• _Instructions for the task_
Please produce a character-exact copy of the listing that follows, omitting all images.

──────────────────────────────

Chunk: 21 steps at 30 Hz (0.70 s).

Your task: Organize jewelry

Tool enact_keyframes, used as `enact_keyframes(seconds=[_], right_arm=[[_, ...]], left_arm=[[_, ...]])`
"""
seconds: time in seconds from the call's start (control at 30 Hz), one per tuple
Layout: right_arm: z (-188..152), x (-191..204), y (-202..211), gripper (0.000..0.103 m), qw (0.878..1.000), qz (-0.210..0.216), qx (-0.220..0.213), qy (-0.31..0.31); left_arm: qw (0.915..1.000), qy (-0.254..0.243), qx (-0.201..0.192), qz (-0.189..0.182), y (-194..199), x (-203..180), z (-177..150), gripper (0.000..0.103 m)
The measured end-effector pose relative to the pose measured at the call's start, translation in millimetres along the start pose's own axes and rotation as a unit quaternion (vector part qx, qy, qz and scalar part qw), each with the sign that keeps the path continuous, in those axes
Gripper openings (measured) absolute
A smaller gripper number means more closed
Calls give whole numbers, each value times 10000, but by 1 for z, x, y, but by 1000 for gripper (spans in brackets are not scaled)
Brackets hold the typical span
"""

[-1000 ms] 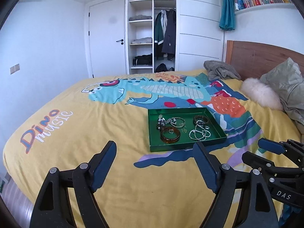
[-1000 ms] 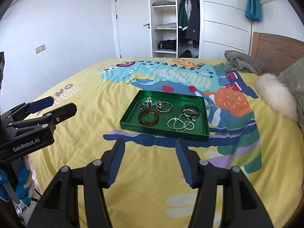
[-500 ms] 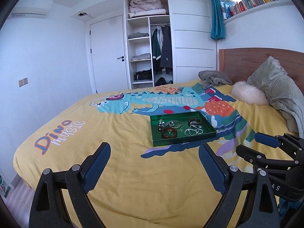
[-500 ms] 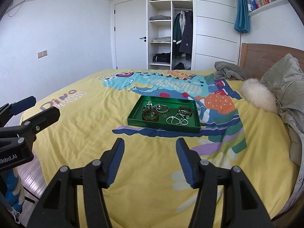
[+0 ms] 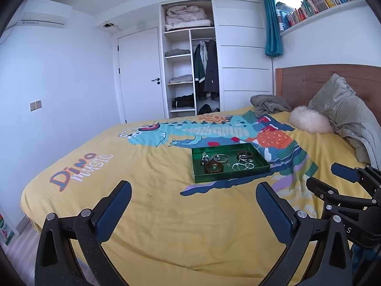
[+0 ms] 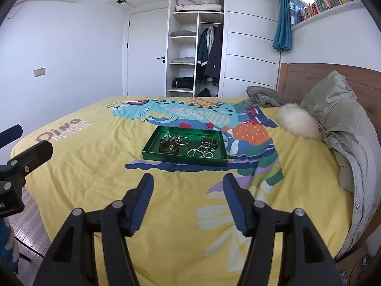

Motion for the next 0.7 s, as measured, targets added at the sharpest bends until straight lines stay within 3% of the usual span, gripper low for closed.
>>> enact_keyframes(seconds=[0.7], right_arm=[[-16,-12,16,62,9995,-226,-146,-147]], left_arm=[[9999,-41,-97,22,13,-7,-4,103]])
Point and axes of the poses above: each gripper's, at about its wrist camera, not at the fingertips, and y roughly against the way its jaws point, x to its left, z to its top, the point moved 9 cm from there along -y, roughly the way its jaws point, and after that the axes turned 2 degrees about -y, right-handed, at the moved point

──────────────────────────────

• _Exercise output_
Chunk: 21 steps at 30 Hz (0.70 s).

Your task: Organize jewelry

Tool enact_keyframes, used as `enact_keyframes(seconds=[_], right_arm=[[_, ...]], left_arm=[[_, ...]])`
"""
seconds: time in seconds from the call's start (control at 30 Hz), one per tuple
Layout: right_arm: z (-188..152), x (-191..204), y (-202..211), gripper (0.000..0.103 m), qw (0.878..1.000), qz (-0.210..0.216), qx (-0.220..0.213), qy (-0.31..0.31); left_arm: qw (0.915..1.000), qy (-0.254..0.243), qx (-0.201..0.192), qz (-0.189..0.182), y (-194..199), x (-203..180), z (-177..150), gripper (0.000..0.103 m)
The measured end-effector pose relative to the pose measured at the call's start, translation in millimetres along the start pose's own axes and rotation as a unit quaternion (vector part qx, qy, qz and scalar part qw), each with the sign that keeps the path continuous, in those axes
Gripper openings (measured) absolute
A smaller gripper number means more closed
Calls give whole numbers, each value times 10000, but by 1 for z, x, y, but by 1000 for gripper (spans in brackets are not scaled)
Brackets hold the typical span
"""

[-1000 ms] 
[-1000 ms] 
[-500 ms] 
[-500 ms] 
[+0 ms] 
[+0 ms] 

Motion for the next 0.7 s, as measured, targets added at the sharpest bends until straight lines stay within 3% of the usual span, gripper low for closed.
>>> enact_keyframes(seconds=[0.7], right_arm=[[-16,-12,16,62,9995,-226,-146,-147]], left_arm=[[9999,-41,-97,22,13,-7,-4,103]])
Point and axes of the poses above: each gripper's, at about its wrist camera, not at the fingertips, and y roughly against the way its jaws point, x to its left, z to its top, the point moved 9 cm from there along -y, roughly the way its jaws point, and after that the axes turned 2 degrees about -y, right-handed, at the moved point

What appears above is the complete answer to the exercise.